Try it - The reply should contain all of the data below, word for word.

Extracted data entries -
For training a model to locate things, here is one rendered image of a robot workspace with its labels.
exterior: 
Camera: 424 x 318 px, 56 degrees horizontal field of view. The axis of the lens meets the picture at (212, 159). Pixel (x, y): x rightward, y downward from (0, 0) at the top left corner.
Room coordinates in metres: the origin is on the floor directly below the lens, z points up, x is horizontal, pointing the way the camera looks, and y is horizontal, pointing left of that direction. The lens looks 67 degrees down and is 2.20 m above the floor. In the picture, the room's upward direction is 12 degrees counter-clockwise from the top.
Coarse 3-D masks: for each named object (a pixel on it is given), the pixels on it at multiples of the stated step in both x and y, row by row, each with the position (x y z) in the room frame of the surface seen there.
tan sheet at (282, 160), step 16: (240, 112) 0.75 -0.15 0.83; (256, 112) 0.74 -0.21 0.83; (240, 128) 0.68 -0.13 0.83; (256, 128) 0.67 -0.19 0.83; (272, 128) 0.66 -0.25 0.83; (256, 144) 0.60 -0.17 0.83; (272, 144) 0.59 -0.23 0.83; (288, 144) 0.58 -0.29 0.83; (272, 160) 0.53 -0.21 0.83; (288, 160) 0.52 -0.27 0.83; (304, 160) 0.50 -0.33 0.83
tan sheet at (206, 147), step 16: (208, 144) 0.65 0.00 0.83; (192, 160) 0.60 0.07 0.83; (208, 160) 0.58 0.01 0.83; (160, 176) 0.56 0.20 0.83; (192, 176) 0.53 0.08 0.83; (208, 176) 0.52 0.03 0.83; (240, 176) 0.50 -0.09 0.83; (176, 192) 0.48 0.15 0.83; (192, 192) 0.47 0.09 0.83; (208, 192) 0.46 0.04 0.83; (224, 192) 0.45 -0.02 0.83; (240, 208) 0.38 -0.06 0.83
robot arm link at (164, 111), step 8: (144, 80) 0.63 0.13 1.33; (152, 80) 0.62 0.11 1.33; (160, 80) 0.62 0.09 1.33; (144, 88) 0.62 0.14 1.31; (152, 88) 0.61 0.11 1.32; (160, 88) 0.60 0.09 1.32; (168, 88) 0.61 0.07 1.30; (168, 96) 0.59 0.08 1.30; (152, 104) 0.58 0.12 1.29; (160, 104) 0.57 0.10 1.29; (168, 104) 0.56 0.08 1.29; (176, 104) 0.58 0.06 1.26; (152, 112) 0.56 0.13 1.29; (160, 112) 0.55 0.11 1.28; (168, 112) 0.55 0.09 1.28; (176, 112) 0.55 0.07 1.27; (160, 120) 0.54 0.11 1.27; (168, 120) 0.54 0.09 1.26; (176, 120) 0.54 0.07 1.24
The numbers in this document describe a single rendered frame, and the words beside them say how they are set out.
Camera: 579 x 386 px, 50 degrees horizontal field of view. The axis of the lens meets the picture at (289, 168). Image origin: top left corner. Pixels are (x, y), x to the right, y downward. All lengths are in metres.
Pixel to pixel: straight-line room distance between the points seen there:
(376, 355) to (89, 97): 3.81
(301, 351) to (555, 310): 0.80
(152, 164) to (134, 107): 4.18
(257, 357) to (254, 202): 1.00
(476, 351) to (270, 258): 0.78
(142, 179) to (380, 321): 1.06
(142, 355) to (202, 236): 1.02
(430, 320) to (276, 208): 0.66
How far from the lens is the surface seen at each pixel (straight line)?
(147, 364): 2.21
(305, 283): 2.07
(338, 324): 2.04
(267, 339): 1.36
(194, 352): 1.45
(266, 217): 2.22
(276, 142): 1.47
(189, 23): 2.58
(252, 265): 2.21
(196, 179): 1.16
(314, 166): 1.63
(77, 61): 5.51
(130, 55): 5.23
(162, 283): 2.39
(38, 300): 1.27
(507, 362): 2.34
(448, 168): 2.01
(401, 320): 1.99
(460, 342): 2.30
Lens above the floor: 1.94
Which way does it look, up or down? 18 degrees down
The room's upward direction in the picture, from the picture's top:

Response to the task -
For training a model to locate things, here is one rendered image of a robot workspace with its labels.
exterior: 
Camera: 424 x 318 px, 56 degrees horizontal field of view. The axis of the lens meets the picture at (212, 159). Pixel (x, y): x rightward, y downward from (0, 0) at the top left corner.
Room coordinates in metres: the origin is on the floor directly below the lens, z points up, x is horizontal, pointing the way the camera looks, and y is horizontal, pointing left of that direction. The lens looks 67 degrees down and is 2.20 m above the floor. In the picture, the room's upward direction is 12 degrees counter-clockwise from the top.
Coarse 3-D masks: for each named object (a pixel on it is given), the pixels on it at multiples of the stated step in both x and y, row by row, each with the position (x y z) in the room frame of the surface seen there.
tan sheet at (282, 160), step 16: (240, 112) 0.75 -0.15 0.83; (256, 112) 0.74 -0.21 0.83; (240, 128) 0.68 -0.13 0.83; (256, 128) 0.67 -0.19 0.83; (272, 128) 0.66 -0.25 0.83; (256, 144) 0.60 -0.17 0.83; (272, 144) 0.59 -0.23 0.83; (288, 144) 0.58 -0.29 0.83; (272, 160) 0.53 -0.21 0.83; (288, 160) 0.52 -0.27 0.83; (304, 160) 0.50 -0.33 0.83
tan sheet at (206, 147), step 16: (208, 144) 0.65 0.00 0.83; (192, 160) 0.60 0.07 0.83; (208, 160) 0.58 0.01 0.83; (160, 176) 0.56 0.20 0.83; (192, 176) 0.53 0.08 0.83; (208, 176) 0.52 0.03 0.83; (240, 176) 0.50 -0.09 0.83; (176, 192) 0.48 0.15 0.83; (192, 192) 0.47 0.09 0.83; (208, 192) 0.46 0.04 0.83; (224, 192) 0.45 -0.02 0.83; (240, 208) 0.38 -0.06 0.83
robot arm link at (164, 111), step 8: (144, 80) 0.63 0.13 1.33; (152, 80) 0.62 0.11 1.33; (160, 80) 0.62 0.09 1.33; (144, 88) 0.62 0.14 1.31; (152, 88) 0.61 0.11 1.32; (160, 88) 0.60 0.09 1.32; (168, 88) 0.61 0.07 1.30; (168, 96) 0.59 0.08 1.30; (152, 104) 0.58 0.12 1.29; (160, 104) 0.57 0.10 1.29; (168, 104) 0.56 0.08 1.29; (176, 104) 0.58 0.06 1.26; (152, 112) 0.56 0.13 1.29; (160, 112) 0.55 0.11 1.28; (168, 112) 0.55 0.09 1.28; (176, 112) 0.55 0.07 1.27; (160, 120) 0.54 0.11 1.27; (168, 120) 0.54 0.09 1.26; (176, 120) 0.54 0.07 1.24
The numbers in this document describe a single rendered frame, and the words beside them say how they are set out.
Camera: 579 x 386 px, 50 degrees horizontal field of view. The axis of the lens meets the picture at (289, 168). Image origin: top left corner. Pixels are (x, y), x to the right, y downward. All lengths are in metres.
Pixel to pixel: straight-line room distance between the points seen there:
(376, 355) to (89, 97): 3.81
(301, 351) to (555, 310): 0.80
(152, 164) to (134, 107): 4.18
(257, 357) to (254, 202): 1.00
(476, 351) to (270, 258): 0.78
(142, 179) to (380, 321): 1.06
(142, 355) to (202, 236): 1.02
(430, 320) to (276, 208): 0.66
How far from the lens is the surface seen at each pixel (straight line)?
(147, 364): 2.21
(305, 283): 2.07
(338, 324): 2.04
(267, 339): 1.36
(194, 352): 1.45
(266, 217): 2.22
(276, 142): 1.47
(189, 23): 2.58
(252, 265): 2.21
(196, 179): 1.16
(314, 166): 1.63
(77, 61): 5.51
(130, 55): 5.23
(162, 283): 2.39
(38, 300): 1.27
(507, 362): 2.34
(448, 168): 2.01
(401, 320): 1.99
(460, 342): 2.30
Lens above the floor: 1.94
Which way does it look, up or down? 18 degrees down
The room's upward direction in the picture, from the picture's top:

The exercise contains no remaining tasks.